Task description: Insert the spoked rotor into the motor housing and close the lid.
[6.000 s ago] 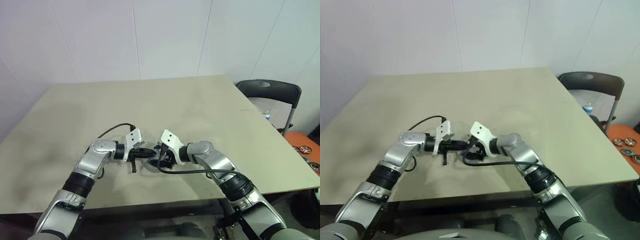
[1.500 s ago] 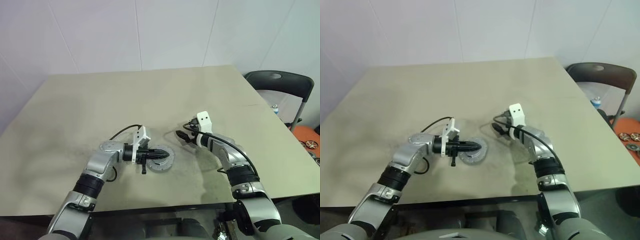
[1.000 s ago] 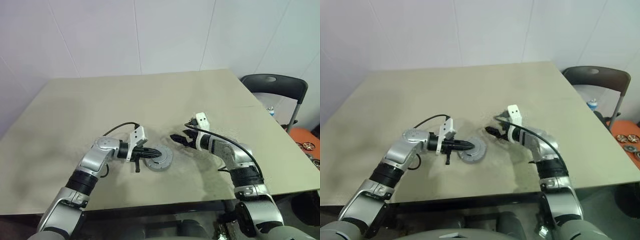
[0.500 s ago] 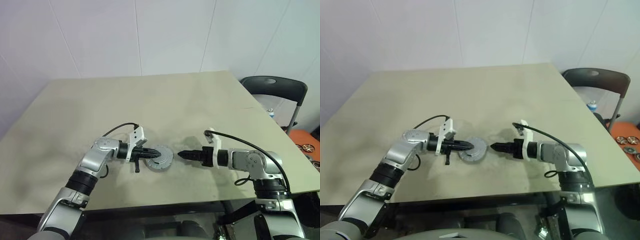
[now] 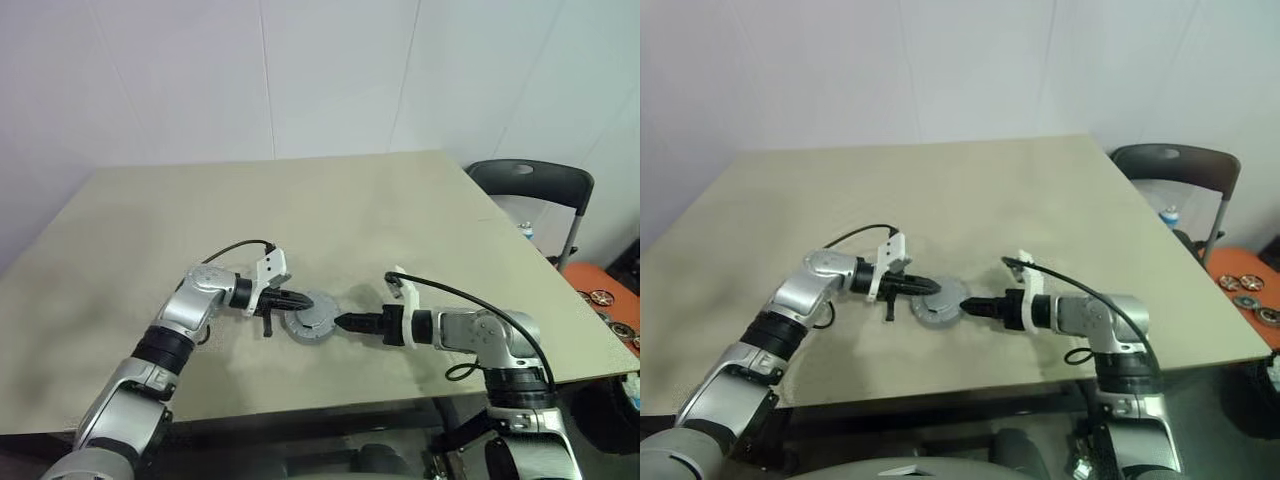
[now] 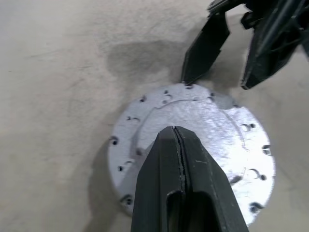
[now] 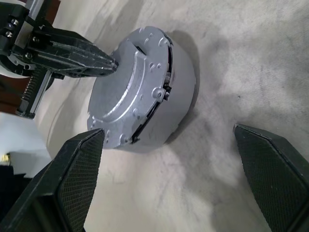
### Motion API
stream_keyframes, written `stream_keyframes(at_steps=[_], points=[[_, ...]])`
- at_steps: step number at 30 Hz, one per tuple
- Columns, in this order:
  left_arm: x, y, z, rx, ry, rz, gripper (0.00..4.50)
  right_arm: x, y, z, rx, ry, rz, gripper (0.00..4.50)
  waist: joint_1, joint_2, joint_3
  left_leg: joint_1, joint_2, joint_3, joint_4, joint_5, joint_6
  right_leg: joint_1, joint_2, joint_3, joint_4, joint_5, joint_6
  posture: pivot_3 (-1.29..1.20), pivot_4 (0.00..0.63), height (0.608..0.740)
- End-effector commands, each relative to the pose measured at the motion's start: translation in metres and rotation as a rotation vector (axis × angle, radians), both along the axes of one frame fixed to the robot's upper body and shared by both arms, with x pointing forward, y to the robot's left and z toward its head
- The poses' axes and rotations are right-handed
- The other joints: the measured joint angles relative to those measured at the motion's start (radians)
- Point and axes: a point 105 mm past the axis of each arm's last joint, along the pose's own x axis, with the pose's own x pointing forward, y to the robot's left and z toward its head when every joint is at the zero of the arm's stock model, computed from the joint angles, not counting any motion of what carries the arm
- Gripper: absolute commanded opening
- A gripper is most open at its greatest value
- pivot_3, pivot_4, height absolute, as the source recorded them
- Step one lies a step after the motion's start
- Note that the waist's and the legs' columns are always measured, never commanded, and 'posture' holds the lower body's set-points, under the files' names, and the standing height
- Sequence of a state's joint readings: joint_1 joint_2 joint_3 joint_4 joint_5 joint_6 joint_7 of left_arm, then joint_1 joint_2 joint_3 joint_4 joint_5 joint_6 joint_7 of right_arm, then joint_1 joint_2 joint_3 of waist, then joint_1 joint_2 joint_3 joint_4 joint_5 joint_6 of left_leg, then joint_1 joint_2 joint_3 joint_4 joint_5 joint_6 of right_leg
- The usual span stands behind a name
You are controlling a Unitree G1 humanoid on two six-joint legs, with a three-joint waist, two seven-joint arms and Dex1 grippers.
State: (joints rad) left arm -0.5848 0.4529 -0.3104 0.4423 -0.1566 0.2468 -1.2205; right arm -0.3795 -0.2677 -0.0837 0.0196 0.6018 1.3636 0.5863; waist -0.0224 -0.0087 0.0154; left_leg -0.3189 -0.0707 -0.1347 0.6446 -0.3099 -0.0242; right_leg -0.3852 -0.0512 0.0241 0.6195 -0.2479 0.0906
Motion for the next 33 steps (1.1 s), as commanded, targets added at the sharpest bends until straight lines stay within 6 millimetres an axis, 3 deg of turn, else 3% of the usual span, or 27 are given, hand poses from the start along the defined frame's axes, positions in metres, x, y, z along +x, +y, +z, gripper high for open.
stream_keyframes(at_steps=[1, 7, 17, 23, 26, 30, 33], points=[[-0.003, 0.011, -0.021, 0.105, 0.047, 0.005, 0.0, -0.011, 0.023, -0.015, -0.001, 0.093, 0.063, 4.46, -0.001, 0.0, 0.0, 0.0, 0.001, -0.001, 0.0, 0.0, 0.0, 0.0, 0.002, 0.0, 0.0, 0.0, 0.0, 0.0, 0.0, 0.74], [-0.001, 0.011, -0.021, 0.107, 0.044, 0.001, 0.0, -0.014, 0.036, -0.017, 0.033, 0.145, 0.084, 4.46, -0.003, 0.0, -0.001, 0.002, 0.003, -0.002, -0.001, 0.0, 0.0, -0.004, 0.005, 0.0, 0.003, 0.003, 0.001, 0.0, 0.0, 0.74], [0.004, 0.005, -0.015, 0.104, 0.019, -0.025, 0.0, -0.011, 0.075, -0.014, 0.08, 0.16, 0.147, 4.46, -0.027, 0.0, -0.001, 0.006, 0.003, -0.002, -0.004, 0.0, 0.0, -0.005, 0.005, 0.001, 0.002, 0.004, 0.001, 0.0, 0.0, 0.74], [-0.013, 0.003, -0.002, 0.029, 0.032, -0.13, 0.0, -0.01, 0.084, -0.01, 0.126, 0.2, 0.158, 4.46, -0.052, 0.0, -0.001, 0.011, 0.003, -0.002, -0.014, 0.0, 0.0, -0.007, 0.007, 0.004, 0.001, 0.004, 0.001, 0.0, 0.0, 0.74], [-0.014, 0.011, -0.003, 0.038, 0.034, -0.116, 0.0, -0.01, 0.086, -0.004, 0.17, 0.196, 0.162, 3.86, -0.056, 0.0, -0.001, 0.011, 0.005, -0.002, -0.018, 0.0, 0.0, -0.01, 0.009, 0.007, 0.001, 0.003, -0.002, 0.0, 0.0, 0.74], [-0.014, 0.019, -0.007, 0.051, 0.043, -0.081, 0.0, -0.011, 0.085, -0.002, 0.186, 0.196, 0.162, 2.59, -0.057, 0.001, -0.001, 0.0, 0.006, -0.003, -0.018, 0.0, 0.0, -0.023, 0.01, 0.008, 0.002, 0.007, -0.01, 0.0, 0.0, 0.74], [-0.013, 0.02, -0.008, 0.058, 0.042, -0.072, 0.0, -0.012, 0.083, 0.0, 0.197, 0.196, 0.167, 2.34, -0.056, 0.004, -0.001, -0.001, 0.005, -0.003, -0.018, 0.0, 0.0, -0.024, 0.01, 0.009, 0.002, 0.007, -0.01, 0.0, 0.0, 0.74]])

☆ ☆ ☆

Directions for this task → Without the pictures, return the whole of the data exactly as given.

Answer area →
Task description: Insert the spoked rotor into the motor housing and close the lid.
[6.000 s ago] 
[1.500 s ago] 
[1.000 s ago] 
[0.500 s ago] 
[now] 
[now] 
[now] 
### Motion API
stream_keyframes, written `stream_keyframes(at_steps=[_], points=[[_, ...]])`
- at_steps: step number at 30 Hz, one per tuple
- Columns, in this order:
  left_arm: x, y, z, rx, ry, rz, gripper (0.00..4.50)
  right_arm: x, y, z, rx, ry, rz, gripper (0.00..4.50)
  waist: joint_1, joint_2, joint_3
  left_leg: joint_1, joint_2, joint_3, joint_4, joint_5, joint_6
  right_leg: joint_1, joint_2, joint_3, joint_4, joint_5, joint_6
  posture: pivot_3 (-1.29..1.20), pivot_4 (0.00..0.63), height (0.608..0.740)
- End-effector commands, each relative to the pose measured at the motion's start: translation in metres and rotation as a rotation vector (axis × angle, radians), both along the axes of one frame fixed to the robot's upper body and shared by both arms, with x pointing forward, y to the robot's left and z toward its head
- The poses' axes and rotations are right-handed
- The other joints: the measured joint angles relative to those measured at the motion's start (radians)
- Point and axes: a point 105 mm past the axis of each arm's last joint, along the pose's own x axis, with the pose's own x pointing forward, y to the robot's left and z toward its head when every joint is at the zero of the arm's stock model, computed from the joint angles, not counting any motion of what carries the arm
- Gripper: absolute commanded opening
- A gripper is most open at its greatest value
- pivot_3, pivot_4, height absolute, as the source recorded them
- Step one lies a step after the motion's start
- Note that the waist's and the legs' columns are always measured, never commanded, and 'posture' holds the lower body's set-points, under the files' names, and the standing height
- Sequence of a state's joint readings: joint_1 joint_2 joint_3 joint_4 joint_5 joint_6 joint_7 of left_arm, then joint_1 joint_2 joint_3 joint_4 joint_5 joint_6 joint_7 of right_arm, then joint_1 joint_2 joint_3 of waist, then joint_1 joint_2 joint_3 joint_4 joint_5 joint_6 of left_leg, then joint_1 joint_2 joint_3 joint_4 joint_5 joint_6 of right_leg
- The usual span stands behind a name
You are controlling a Unitree G1 humanoid on two six-joint legs, with a three-joint waist, two seven-joint arms and Dex1 grippers.
State: (joints rad) left arm -0.5848 0.4529 -0.3104 0.4423 -0.1566 0.2468 -1.2205; right arm -0.3795 -0.2677 -0.0837 0.0196 0.6018 1.3636 0.5863; waist -0.0224 -0.0087 0.0154; left_leg -0.3189 -0.0707 -0.1347 0.6446 -0.3099 -0.0242; right_leg -0.3852 -0.0512 0.0241 0.6195 -0.2479 0.0906
Motion for the next 33 steps (1.1 s), as commanded, targets added at the sharpest bends until straight lines stay within 6 millimetres an axis, 3 deg of turn, else 3% of the usual span, or 27 are given, hand poses from the start along the defined frame's axes, positions in metres, x, y, z along +x, +y, +z, gripper high for open.
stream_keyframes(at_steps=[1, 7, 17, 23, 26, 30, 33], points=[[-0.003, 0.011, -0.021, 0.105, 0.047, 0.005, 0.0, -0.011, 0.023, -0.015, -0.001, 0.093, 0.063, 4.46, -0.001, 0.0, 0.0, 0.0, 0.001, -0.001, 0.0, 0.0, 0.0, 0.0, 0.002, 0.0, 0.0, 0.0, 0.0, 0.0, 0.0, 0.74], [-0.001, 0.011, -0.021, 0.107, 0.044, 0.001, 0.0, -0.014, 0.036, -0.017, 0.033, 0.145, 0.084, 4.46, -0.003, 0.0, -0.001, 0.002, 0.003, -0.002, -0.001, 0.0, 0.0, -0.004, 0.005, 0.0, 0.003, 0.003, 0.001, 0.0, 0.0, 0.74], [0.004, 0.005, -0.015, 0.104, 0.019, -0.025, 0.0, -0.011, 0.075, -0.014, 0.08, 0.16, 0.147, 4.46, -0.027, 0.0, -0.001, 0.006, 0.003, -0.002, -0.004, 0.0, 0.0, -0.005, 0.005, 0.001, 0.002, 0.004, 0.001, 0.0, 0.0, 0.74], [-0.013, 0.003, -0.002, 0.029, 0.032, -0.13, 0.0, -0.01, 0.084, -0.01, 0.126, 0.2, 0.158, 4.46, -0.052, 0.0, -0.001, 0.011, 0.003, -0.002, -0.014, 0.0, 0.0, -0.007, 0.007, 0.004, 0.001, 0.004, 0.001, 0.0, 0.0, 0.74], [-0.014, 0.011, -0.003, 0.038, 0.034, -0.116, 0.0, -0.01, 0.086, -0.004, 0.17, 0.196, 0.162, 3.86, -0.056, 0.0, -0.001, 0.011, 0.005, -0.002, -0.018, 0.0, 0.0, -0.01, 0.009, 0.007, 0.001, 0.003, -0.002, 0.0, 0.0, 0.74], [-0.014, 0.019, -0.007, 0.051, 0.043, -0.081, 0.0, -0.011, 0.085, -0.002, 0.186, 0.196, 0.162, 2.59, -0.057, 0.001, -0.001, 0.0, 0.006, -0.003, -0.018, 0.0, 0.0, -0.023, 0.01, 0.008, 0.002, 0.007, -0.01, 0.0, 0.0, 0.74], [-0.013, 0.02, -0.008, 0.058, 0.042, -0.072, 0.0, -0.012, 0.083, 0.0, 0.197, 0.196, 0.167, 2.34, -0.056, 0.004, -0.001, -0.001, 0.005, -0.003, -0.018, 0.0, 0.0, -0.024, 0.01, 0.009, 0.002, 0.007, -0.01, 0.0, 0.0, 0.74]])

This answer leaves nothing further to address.